Frequently Asked Questions
Mental illness involves problems with our thinking, behavior or emotions that lead to significant distress or impairs our ability to healthily function in our day-to-day lives.
Mental illness is common and can range from mild feelings of depression or anxiety to severe distress and dysfunction which can be life-threatening. In the general population, one in five people are sufficiently distressed to justify seeking professional help. For elite athletes, the number is higher - one in four.
It is not a ‘weakness’ that can be fixed by simply ‘toughening up.’ Just like we would not tell someone having a heart attack to ‘get over it’ telling someone with a mental illness to ‘get over it’ is equally unhelpful.
Scientific, medical and social research is enabling a better understanding of the nature and cause of mental illnesses and symptoms, and improved diagnoses and treatment are constantly being developed.
However, unfortunately we still do not have blood tests or scans that can easily diagnose a mental illness and therefore, diagnosis and treatment require a thorough assessment by an expert psychiatrist.
A sports psychiatrist is a qualified medical doctor who has obtained additional expert training and qualifications to become a specialist in the diagnosis, treatment and prevention of mental illness and emotional problems experienced by professional athletes. They are specialists just like cardiologists who manage heart problems or endocrinologists who treat problems such as diabetes.
Because psychiatrists have both medical and psychiatric training, they are able to view illness in an integrated way by taking into consideration the effects of emotional disturbances on the body as a whole, as well as the effects of physical conditions on the mind. This is important, as many emotional disturbances affect various parts of the body and physical illnesses can certainly affect the mind.
In addition, psychiatrists recognize the important role that our environment has on our health. Therefore, they take a holistic approach in managing an individual’s health by carefully understanding the biological, psychological, and social aspects – otherwise known as the biopsychosocial model.
Areas of focus to a sports psychiatrist might include attention deficit disorder (ADHD), mood disorders (i.e. depression, bipolar), anxiety, post-traumatic stress, eating disorders, anger issues, substance abuse issues, gambling, suicidality, recovery from physical injury and issues surrounding aging and money. A sports psychiatrist is trained to recognize unhealthy coping methods and has techniques for successful intervention.
Yes. Psychotherapy provided by a sports psychiatrist helps athletes cope with failure or success, self-discipline efforts, unrealistic expectations and interpersonal relationships with family, friends, teammates, coach, agent, and fans.

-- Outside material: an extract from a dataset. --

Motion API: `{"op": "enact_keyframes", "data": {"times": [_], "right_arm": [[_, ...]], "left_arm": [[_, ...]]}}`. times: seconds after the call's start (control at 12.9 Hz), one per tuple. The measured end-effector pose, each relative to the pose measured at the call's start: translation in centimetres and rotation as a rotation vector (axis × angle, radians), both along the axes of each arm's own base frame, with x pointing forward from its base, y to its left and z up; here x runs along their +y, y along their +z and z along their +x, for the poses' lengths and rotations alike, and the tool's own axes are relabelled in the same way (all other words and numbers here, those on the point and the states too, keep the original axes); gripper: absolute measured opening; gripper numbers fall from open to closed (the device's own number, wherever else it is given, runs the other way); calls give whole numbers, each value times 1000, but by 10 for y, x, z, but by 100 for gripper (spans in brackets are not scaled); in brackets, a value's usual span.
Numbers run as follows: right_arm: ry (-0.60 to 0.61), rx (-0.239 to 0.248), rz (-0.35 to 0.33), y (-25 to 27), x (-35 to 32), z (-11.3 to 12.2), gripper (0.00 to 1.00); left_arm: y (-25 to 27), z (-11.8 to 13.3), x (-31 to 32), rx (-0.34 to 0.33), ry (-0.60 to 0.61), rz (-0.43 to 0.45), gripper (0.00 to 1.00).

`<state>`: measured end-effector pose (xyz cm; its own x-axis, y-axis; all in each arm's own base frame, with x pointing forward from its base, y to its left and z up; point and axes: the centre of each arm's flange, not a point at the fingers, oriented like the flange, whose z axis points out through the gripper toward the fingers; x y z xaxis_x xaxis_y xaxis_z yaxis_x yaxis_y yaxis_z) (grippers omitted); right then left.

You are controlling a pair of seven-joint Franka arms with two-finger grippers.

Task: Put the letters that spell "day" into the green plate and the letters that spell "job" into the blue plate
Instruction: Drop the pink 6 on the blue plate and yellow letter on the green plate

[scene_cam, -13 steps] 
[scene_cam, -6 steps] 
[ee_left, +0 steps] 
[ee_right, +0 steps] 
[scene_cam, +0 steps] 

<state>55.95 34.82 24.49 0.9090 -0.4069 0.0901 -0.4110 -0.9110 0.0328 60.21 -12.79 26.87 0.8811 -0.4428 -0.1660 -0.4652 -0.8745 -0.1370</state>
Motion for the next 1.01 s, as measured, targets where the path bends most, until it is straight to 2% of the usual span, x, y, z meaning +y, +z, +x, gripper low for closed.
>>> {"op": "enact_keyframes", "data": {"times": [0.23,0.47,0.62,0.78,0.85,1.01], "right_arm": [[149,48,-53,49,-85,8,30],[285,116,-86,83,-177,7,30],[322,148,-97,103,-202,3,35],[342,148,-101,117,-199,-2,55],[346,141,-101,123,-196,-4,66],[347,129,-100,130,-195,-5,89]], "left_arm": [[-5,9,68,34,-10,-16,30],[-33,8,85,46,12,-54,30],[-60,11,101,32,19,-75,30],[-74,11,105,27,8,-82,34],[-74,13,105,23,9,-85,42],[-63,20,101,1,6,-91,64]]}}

Unlike a psychologist, a psychiatrist is a fully qualified specialist doctor, who has completed at least 12 years of medical education and professional training in medicine, surgery, and psychiatry. As a result, psychiatrists have a keen understanding of medications and can prescribe when necessary.
Also, psychiatrists have a unique perspective in being able to diagnose, manage and care for people with mental illnesses and emotional problems, whilst keeping both their emotional and physical states in perspective.
Although psychologists are not medical doctors, they are qualified professionals who have undergone study in relation to human thoughts, feelings and behaviors and are often highly skilled in providing psychological therapy such as improving coping strategies.
However, many psychiatrists are also expertly skilled in providing psychological therapy just like psychologists.
Psychiatrists often utilize a variety of treatment methods in order to provide a holistic way of caring for individuals with mental illness. This can include physical treatments, medication and psychological therapy or a combination of these.
Treatments are based on their proven evidence of effectiveness and tailored to individual patient needs and preferences.
Psychiatric medication is tested and researched in the same rigorous way as other medical treatments. That is, an antidepressant and a blood pressure tablet are developed in the same way.
A wide range of medications is available for use in psychiatric illnesses. Medications can effectively remove symptoms, alter the course of illnesses, and commonly return patients to a healthy and functioning life. In some instances, medications can be lifesaving such as in the case of a severe depression.
Psychological therapies are also thoroughly researched before being accepted as a suitable treatment modality. Psychotherapy involves a psychiatrist and patient discussing problems during regularly scheduled sessions to assist the patient to better understand the basis of their problems and to find a solution.